10. Classical conditioning also had some consequences that were a bit unpalatable for empiricists: if all learning was to be given as forming associative bonds between USs, CSs, and responses, then all of our learning had to bottom out in some behaviors that were preprogrammed to correspond to certain stimuli: in other words, certain instinctual patterns of behavior were innately set to be elicited by certain stimuli. Even more problematically, such instinctual patterns were apt to be species specific, so not generalizable to humans.

11. Note how Thorndike does not hesitate to speak of mental states like satisfaction and dissatisfaction, as opposed to the most famous practitioner of operant conditioning, the radical behaviorist B.F. Skinner (see the behaviorism entry).

12. From this level of abstraction, Pavlov and Skinner were united. Here’s Garcia’s on Skinnerian learning:

Any stimulus applied immediately after the response which, by empirical test, would increase response production was deemed a reinforcer…The general procedures were said to be applicable to any and all reflexes, in any and all organisms. There was no need to concern ourselves with species differences, with brain differences, or with reinforcer differences. The payoff schedule’s the thing wherein we’d capture control of the organism. (Garcia 1981: 155)
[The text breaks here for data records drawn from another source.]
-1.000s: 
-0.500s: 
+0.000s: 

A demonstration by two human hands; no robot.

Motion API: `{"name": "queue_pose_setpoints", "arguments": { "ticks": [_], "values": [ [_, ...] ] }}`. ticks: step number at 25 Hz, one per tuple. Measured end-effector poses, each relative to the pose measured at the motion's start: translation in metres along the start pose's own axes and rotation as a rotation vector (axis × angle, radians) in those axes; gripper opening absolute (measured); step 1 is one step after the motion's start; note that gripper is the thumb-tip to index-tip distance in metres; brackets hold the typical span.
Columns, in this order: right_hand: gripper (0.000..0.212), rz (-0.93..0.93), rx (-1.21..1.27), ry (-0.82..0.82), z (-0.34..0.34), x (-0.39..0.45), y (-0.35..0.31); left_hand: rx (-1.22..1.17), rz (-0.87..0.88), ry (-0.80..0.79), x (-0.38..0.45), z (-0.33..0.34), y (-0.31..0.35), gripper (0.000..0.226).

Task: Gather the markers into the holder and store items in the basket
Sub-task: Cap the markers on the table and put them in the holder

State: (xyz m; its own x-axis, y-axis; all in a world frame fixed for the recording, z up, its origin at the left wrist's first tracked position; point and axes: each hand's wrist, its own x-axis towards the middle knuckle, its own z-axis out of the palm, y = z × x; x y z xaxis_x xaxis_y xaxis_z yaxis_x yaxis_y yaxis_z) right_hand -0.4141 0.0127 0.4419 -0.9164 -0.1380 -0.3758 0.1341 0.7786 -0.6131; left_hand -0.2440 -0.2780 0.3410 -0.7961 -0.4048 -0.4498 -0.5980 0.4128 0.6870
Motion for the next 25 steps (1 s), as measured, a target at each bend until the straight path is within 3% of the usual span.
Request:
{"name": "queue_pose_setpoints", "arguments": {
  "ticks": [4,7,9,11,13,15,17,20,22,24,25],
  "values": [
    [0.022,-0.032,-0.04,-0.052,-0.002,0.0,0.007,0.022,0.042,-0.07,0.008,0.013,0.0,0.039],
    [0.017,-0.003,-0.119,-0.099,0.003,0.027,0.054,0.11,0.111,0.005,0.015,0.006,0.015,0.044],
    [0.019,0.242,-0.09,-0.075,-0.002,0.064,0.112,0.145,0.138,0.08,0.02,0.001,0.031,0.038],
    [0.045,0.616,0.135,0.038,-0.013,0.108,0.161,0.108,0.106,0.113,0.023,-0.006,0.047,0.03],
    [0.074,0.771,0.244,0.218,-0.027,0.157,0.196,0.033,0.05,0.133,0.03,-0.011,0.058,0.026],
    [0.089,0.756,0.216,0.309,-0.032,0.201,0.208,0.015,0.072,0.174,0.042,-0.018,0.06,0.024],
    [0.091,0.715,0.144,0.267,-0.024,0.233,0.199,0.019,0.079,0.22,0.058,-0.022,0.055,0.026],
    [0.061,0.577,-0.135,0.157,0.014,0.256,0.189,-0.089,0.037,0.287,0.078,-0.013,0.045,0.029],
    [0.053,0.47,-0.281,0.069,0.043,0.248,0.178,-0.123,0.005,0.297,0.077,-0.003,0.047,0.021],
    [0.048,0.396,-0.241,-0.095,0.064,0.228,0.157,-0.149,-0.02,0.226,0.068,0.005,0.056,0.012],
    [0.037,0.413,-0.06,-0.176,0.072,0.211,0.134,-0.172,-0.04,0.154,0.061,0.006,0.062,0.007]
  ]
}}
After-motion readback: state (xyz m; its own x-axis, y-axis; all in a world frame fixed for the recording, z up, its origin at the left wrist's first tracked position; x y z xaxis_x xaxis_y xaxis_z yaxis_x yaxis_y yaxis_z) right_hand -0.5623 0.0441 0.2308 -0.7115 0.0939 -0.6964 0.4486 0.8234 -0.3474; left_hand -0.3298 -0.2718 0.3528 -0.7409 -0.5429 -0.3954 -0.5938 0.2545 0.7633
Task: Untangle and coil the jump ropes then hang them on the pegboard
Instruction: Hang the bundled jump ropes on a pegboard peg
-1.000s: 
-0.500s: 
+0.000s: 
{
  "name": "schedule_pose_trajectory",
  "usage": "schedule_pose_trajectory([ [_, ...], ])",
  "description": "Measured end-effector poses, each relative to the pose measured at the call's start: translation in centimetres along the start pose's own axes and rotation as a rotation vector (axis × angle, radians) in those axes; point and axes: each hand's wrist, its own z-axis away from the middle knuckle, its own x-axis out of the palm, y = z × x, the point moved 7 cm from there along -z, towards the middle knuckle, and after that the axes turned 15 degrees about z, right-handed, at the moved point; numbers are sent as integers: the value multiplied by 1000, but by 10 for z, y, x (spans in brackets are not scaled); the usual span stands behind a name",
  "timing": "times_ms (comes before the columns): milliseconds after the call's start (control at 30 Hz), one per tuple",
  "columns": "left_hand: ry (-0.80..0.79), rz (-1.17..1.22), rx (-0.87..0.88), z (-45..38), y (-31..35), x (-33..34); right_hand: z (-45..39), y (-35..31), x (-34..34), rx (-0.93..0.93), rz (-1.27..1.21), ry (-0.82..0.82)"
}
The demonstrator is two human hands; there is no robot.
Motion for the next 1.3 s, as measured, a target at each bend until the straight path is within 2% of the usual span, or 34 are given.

13. Radical behaviorists such as Skinner (e.g., 1953) would deny this claim, but only because of their ontological objections to reifying mental states. But Eliminativism of the mental is a different thesis than associationism, although both fit together well (see section 6).

14. Hereafter I will use the forward slash to denote an associative bond between the entities on either side of the slash. Additionally, expressions written in small caps will be used to denote concepts, and I will assume that the concepts’ structural descriptions are given by the expressions. Thus red bird is taken to be a complex concept consisting of two meaningful parts, the concept red and the concept bird. However, bird will be assumed to be a simple concept with no semantically decomposable parts. The structural descriptions are stipulated for exegetical reasons and without commitment to the actual structure of the corresponding concepts.

15. The mediation parenthetical can get a bit complicated to state, for one might want to claim that, e.g., wrench and hammer are associated, even if the association is mediated through a link between screwdriver. In which case, it’s best to say that two concepts form a basic associative structure if the activation of one concept brings on the activation of another without there being any other mediating psychological variable.

16. This claim should be qualified in a few ways. First, the mapping might not be a full mapping of a single thinker as opposed to a subsystem of a single thinker (such as their intramodular representation of their lexicon, see Fodor 1983). Secondly, the mapping needn’t be between concepts per se, and can instead be between mental representations that for some reason or another one needn’t bestow the honorific of “concepts” to (because, for example, the mental representations are intramodular and thus not properly “general”, see Evans 1982).

17. “Experiencing Xs and Ys” generally means something such as “having formed representations of Xs and Ys based on their appearance in the ambient environment,” but needn’t necessarily mean that. If one just happened to keep thinking x followed by y for any reason, even though Xs and Ys weren’t given in experience that too could change the associative strength of the x/y bond. Additionally, some theories allow “piggybacking” associations—associations formed from activated propositional structures. For example, constantly having the propositional thought molly owns a dog could affect the associative bond between molly and dog (see Mandelbaum forthcoming for discussion).

18. Although bare-boned associationism provides a good approximation of Hume and Pavlov, it doesn’t quite capture the full theory of those working in operant conditioning paradigms for it doesn’t involve any notion of reinforcement, or updating one’s associative structure based on consequences. This isn’t accidental: how to square cognitive updating (i.e., association-based or belief-based updating) based on consequences with the Spartan tenets of associationism has often been a point of difficulty (see, e.g., Festinger and Carlsmith 1959).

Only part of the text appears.